» WORK ITEM: Which of the lines below hold the word "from"? Pull each of them out.

» AVAILABLE DATA:
----------

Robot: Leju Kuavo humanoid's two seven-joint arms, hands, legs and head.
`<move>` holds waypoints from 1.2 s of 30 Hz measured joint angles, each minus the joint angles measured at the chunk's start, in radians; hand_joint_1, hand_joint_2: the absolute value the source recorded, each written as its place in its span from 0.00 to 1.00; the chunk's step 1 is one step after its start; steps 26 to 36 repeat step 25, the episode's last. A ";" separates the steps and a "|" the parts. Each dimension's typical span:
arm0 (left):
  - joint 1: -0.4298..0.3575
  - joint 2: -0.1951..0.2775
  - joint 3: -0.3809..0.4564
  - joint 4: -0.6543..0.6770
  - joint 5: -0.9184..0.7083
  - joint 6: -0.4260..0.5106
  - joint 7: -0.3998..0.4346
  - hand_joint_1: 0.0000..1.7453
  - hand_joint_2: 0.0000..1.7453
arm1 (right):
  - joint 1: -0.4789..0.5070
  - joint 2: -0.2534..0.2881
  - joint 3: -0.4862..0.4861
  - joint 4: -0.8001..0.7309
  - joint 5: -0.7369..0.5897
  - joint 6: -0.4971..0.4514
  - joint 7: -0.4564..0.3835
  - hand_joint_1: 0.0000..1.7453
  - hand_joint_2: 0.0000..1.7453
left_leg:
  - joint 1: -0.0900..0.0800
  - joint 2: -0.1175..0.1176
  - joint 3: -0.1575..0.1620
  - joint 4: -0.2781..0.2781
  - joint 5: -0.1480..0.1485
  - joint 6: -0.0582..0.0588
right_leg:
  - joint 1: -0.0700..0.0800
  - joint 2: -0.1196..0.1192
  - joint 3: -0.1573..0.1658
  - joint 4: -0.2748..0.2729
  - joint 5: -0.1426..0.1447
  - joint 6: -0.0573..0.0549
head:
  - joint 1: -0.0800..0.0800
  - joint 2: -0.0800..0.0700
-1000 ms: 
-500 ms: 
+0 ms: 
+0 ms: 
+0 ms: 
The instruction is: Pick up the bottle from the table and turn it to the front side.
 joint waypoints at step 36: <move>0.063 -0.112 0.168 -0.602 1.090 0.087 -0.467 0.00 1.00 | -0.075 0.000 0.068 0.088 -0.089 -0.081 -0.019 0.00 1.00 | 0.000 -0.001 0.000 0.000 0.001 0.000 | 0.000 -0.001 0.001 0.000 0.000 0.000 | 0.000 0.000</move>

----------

» SOLUTION:
`<move>` holds waypoints from 1.2 s of 30 Hz measured joint angles, each minus the joint angles measured at the chunk's start, in radians; hand_joint_1, hand_joint_2: the absolute value the source recorded, each written as its place in its span from 0.00 to 1.00; the chunk's step 1 is one step after its start; steps 26 to 36 repeat step 25, the episode's last. A ";" separates the steps and a "|" the parts. Each dimension's typical span:
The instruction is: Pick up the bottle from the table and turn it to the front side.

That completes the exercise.